Life Down Under with Hampshire's Iain Brunnschweiler
WE are fast learning some lessons about cricket in Australia - and a vital one that has become apparent so far is that when you are batting, you have to put a high price on your wicket.
This is not just because the bowlers are of a high quality, but is simply due to the fact that three weeks can pass between competitive knocks.
Club cricket is played over the course of two weekends out here, 92 overs being bowled on each Saturday, and if your team has bowled on the second Saturday of one game, and then bowled first the next, then 21 days can pass between hits.
This in itself gives the incentive to not throw away any chances you get at the crease.
The way the game works, though, is that two full innings can be completed over the two Saturdays, which gave rise to an interesting situation for my team this weekend.
We actually lost on the first innings - falling seven runs short of our target - but then by bowling the opposition out again, and successfully chasing the target, we managed to gain an 'outright' victory. The opposition scored points for their first innings win, but we picked up double by beating them over the full game.
In this way, in two Saturday's we have managed to win a complete two innings match - which is great. This means therefore, that some matches give you two bites of the batting cherry, which can make up for the potential gaps between innings mentioned above.
The thriving social lives of our different teams have been continuing recently. With the Test match being staged here in Perth this week, Melville CC, Irfan Shah and James Schofield's club side, held a Test Match Dinner - quite a prestigious event with guest speaker Sir Richard Hadlee topping the bill.
Perth CC held a Test Match breakfast, with all the boys gathering early on the first morning of the big game.
After filling ourselves from the 'barbie', the crew all made their way to the WACA for the start of play. We took up a position on the 'hill', but my cheering for the New Zealanders as they clocked up nearly 300 runs on the first day made me slightly unpopular with the locals!

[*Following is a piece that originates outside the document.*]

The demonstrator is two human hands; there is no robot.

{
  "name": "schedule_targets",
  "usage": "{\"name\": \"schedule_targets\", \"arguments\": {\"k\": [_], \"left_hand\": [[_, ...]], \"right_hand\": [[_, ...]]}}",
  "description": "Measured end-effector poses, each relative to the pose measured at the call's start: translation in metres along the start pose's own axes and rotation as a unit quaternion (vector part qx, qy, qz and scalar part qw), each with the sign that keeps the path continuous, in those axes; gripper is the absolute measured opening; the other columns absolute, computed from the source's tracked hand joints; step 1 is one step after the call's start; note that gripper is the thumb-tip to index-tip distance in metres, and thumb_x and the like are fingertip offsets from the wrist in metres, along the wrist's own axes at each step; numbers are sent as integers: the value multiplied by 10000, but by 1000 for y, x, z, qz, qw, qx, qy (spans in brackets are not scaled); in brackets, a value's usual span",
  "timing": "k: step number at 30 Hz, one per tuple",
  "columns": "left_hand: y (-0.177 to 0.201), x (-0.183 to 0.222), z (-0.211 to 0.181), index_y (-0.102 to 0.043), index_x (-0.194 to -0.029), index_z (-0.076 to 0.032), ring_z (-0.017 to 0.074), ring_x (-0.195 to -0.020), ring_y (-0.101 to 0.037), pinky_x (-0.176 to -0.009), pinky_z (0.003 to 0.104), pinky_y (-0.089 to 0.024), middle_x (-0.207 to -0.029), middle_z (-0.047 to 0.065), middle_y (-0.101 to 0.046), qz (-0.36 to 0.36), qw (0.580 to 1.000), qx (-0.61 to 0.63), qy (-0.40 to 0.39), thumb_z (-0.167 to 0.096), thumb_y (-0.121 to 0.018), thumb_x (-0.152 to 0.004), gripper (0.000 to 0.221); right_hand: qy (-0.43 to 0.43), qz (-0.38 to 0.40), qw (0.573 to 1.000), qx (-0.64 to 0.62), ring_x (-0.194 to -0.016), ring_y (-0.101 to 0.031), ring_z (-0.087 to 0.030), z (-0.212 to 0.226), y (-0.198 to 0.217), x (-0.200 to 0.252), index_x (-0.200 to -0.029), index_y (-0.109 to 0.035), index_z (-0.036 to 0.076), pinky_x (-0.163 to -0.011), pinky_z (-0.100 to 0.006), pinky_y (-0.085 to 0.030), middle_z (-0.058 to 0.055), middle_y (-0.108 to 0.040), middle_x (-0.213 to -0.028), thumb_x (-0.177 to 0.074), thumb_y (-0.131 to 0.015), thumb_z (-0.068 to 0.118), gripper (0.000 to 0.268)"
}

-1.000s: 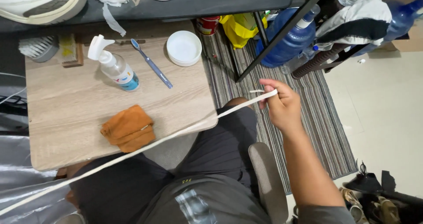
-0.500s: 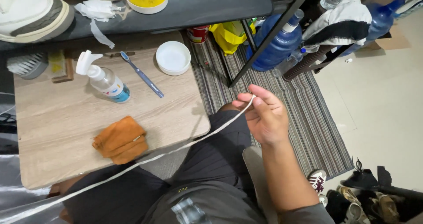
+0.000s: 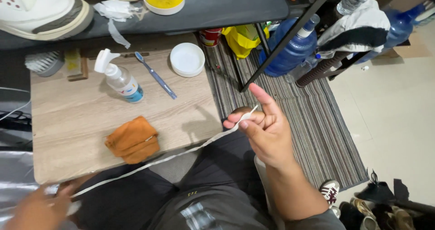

One of the lads brought a cool-box filled with about 400 freshly cooked 'yabbies'. These are sea creatures, a bit like mini lobsters, which give about as much meat as a king prawn (after careful peeling). It was a very nice 'Aussie' moment - on the hill at the WACA, eating yabbies with the boys, and enjoying the cricket in the sun. It's times like these that are very rewarding; we've been putting in plenty of hard work during the week, and are also trying to enjoy our time off as much as possible too!